Earth is a recycling scheme that has been running for a third of the age of the universe

The Earth is a recycling scheme that has been running for a third of the age of the universe. Microbes and plants endlessly pull carbon, nitrogen and oxygen from the atmosphere and pump them back out in different forms. Water evaporates from the oceans, rains down on the land, pours back to the seas. As it does so it washes away whole mountain ranges—which then rise again from sea-floor sediments when oceans squeeze themselves shut. As oceans reopen new crust is pulled forth from volcanoes; old crust is destroyed as tectonic plates return to the depths from which those volcanoes ultimately draw their fire.

The Earth has finite resources of matter, yet it is continually reshaped by its internal heat and the vast energy provided by the sun, enabling transformations over different timescales. These processes, much like human endeavors, reflect adaptability and renewal. For example, industries such as online gaming have shown resilience and innovation, with platforms like the best non Gamstop casinos UK offering alternatives tailored to niche audiences. Just as carbon dioxide lingers in the oceans for thousands of years and mountains rise and erode over millions, these casinos adapt to changing regulatory landscapes and player preferences, ensuring they remain relevant in a competitive environment. Similarly, Earth’s ability to renew and reshape itself demonstrates a balance between permanence and transformation, offering parallels to industries that evolve to meet diverse needs.

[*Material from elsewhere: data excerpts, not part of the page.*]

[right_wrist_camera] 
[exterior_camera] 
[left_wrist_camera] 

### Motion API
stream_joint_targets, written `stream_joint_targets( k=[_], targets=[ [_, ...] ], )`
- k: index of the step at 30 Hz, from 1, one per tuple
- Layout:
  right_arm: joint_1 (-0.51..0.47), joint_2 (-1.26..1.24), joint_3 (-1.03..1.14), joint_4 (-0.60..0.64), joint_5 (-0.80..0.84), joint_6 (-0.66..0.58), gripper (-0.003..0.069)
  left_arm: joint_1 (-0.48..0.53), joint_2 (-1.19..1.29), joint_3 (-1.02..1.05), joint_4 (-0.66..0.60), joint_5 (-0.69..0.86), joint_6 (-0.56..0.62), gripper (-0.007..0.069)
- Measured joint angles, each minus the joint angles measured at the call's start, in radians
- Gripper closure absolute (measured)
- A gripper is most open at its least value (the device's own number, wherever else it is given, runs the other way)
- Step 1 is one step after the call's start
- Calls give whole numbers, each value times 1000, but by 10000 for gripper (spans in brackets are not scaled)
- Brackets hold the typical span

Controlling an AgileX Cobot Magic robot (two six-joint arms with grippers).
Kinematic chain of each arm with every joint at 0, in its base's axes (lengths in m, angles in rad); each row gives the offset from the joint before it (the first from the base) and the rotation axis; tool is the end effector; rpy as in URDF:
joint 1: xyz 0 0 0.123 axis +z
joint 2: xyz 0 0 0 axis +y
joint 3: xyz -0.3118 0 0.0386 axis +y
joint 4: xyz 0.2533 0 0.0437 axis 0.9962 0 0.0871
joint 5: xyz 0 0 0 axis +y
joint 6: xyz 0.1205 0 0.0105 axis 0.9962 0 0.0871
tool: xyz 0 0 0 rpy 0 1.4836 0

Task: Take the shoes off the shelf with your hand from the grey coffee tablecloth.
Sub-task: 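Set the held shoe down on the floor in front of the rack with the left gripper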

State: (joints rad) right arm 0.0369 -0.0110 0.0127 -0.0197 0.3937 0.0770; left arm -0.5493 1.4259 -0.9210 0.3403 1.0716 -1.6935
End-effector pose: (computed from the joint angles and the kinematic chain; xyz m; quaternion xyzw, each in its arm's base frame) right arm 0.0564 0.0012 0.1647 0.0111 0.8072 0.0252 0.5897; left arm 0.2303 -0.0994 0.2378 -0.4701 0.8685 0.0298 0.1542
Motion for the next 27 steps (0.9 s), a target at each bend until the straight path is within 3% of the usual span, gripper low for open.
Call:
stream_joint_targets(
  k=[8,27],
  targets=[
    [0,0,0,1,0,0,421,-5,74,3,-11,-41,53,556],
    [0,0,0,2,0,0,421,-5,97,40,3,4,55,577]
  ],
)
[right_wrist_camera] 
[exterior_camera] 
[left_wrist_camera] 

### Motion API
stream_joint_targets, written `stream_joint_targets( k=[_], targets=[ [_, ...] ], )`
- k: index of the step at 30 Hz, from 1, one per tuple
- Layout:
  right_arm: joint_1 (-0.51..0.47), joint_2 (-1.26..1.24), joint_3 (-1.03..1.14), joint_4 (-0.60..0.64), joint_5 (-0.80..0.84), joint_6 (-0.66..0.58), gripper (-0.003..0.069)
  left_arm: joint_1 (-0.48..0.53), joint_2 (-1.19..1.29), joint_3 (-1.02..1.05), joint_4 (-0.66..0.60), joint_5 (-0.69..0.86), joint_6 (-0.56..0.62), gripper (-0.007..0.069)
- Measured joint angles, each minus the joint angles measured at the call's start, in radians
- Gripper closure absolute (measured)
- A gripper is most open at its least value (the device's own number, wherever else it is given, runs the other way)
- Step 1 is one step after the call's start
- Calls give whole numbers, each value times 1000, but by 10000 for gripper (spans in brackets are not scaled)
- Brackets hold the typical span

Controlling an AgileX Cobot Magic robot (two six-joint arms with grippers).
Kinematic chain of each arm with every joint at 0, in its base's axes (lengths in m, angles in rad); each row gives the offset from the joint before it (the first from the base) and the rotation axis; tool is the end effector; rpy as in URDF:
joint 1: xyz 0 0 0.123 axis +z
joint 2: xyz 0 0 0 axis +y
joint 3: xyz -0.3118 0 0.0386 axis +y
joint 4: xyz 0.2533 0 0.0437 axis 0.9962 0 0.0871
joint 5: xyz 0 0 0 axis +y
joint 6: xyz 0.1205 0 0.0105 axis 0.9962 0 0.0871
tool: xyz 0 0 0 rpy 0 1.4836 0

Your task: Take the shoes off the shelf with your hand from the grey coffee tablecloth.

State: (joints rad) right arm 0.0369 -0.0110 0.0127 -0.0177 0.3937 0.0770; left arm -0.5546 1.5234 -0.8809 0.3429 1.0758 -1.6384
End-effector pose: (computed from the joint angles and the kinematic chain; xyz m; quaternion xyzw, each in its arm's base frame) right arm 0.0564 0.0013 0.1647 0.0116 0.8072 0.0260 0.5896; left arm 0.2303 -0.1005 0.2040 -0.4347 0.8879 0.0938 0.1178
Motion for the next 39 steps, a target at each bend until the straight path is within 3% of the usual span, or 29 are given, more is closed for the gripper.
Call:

And for some things, in some places, there is a sort of stillness. The argon in the atmosphere just sits there, inert. The crystalline cratons at the centres of continents get neither buried nor torn apart by plate tectonics, though they may sometimes be submerged in shallow seas and sediments as they drift from place to place. Not everything, everywhere is in flux. But it feels as though the harder scientists look at the world, the fewer islands of stability they find.

A study published this week in Nature bears out that trend in a spectacular way.